公認ボールは、何が違う?

★公認であることにどんな意味があるのか?
★そこにはメーカーや公式団体の戦略がある。

テニスボールの規格

公認ボールと未公認ボール

テニスショップに売っているボールには「日本テニス協会公認(JTA公認球)」とか「ITF(国際テニス連盟)公認球」とかボールの容器に記載してある。中にはATF(アジアテニス連盟)公認なんてものもある。

テニスボールの規格

テニスボールの規格は「直径:6.54~6.86cm/重さ:56.0~59.4g」。その他にも「どれくらい弾む」、「どれくらい変形する」などの決まりがある。
言い換えると、規格通りと言ってもそれぞれに打球感や癖があるので、すべてのテニスボールが同じではない。中に使用するゴム、外に使用するフェルトなどによってもそれは大きく変わるものだ。

公認ボール

公認料

公認ボールとは、ルール上の規格に適合しているのは勿論だが、その中でその公認をもらいたい協会なり連盟に対して「公認料」を支払っているものだ。言い換えると、これは各協会、連盟が主催・主管・公認するトーナメントでトーナメント使用球として使う権利を各ボールメーカーに売っているということだ。
ただ、公認を取っているから自動的にトーナメント使用球になるということではない。協会公認のトーナメントの場合は、公認ボールを使用する必要がある。つもり、メーカーとトーナメントの交渉ということになる。
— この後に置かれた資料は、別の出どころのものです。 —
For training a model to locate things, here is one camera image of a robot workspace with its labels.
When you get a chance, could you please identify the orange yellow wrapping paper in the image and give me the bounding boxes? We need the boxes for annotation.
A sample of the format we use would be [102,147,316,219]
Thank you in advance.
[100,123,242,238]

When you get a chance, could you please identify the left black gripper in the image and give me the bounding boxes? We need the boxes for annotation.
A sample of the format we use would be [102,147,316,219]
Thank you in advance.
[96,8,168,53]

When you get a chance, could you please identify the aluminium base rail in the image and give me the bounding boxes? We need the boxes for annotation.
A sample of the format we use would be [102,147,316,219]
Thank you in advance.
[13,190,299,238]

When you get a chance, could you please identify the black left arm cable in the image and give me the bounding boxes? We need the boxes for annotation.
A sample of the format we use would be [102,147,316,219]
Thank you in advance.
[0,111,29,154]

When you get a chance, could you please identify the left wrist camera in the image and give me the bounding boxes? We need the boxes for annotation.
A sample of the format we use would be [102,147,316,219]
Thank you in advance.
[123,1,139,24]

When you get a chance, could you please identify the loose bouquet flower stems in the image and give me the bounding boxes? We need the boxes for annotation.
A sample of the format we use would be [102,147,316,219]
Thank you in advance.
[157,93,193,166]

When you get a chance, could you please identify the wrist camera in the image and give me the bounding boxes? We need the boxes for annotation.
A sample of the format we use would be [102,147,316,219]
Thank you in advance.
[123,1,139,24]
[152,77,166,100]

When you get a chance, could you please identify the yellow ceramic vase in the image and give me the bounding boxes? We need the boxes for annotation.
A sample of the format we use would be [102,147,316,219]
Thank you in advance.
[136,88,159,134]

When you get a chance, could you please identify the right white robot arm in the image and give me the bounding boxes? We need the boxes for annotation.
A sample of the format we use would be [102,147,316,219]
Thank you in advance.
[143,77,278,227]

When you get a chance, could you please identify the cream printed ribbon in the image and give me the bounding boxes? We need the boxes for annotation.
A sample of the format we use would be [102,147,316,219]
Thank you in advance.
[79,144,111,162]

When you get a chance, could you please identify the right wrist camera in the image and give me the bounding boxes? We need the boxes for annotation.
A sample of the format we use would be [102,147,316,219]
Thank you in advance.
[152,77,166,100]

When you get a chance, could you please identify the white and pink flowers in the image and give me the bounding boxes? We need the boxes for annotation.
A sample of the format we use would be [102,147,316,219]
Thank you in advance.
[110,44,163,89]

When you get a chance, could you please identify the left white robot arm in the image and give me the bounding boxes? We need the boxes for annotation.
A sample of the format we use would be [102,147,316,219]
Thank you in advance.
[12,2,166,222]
公認料を払ってまでほしい「公認」とはどんな意味を持つのか
出場予定選手にボールが売れる

ボールは、製品により打球感覚がずいぶん違う。だからボールの弾み方などに戸惑うことなく大会で「勝利」したいと考えるなら、そのトーナメント直前は、そこで使用されるボールと同じものを練習で使いたいと出場予定選手は思う。私もそれをお勧めしている。
つまり、トーナメントでボールを使用してもらえると、出場選手にボールが売れるのである。
特に協会公認のトーナメントに出場するのであれば、その人数は大きくなる。例えば2007全日本ジュニア選手権で DUNLOPのテニスボール「SRIXON」が使用された。そして有名ジュニアスクールはいっせいに「SRIXON」を購入することになる。
尚、SRIXONはゴルフボールなどの商品名でもある。ここにもメーカーの戦略が伺える

ブランド価値はもちろんあがる

特に大きな大会で使用されれば、ボールに対する信用力がつく。ブランド価値があがるのだ。当然ながらそれも大きな理由。
例えばテニススクールで使われるボールは各メーカーのトップモデルのボールでないことが多い。しかし、メーカー自体は基本的に誰もが納得できるメーカーになる。そう、トップモデルでなくとも納得するメーカーとは、大きな大会で使用されているメーカーとなる!

打球感の「標準」を手に入れる

「このボールの打球感はおかしい」
聞いたことのあるセリフだが、打球感の基準はどうやって作られるのか。自分が目指す試合で使われる大会のボールが基準になる。あまり試合に出ていない方ならテニススクールなどで使われるボールが基準となる。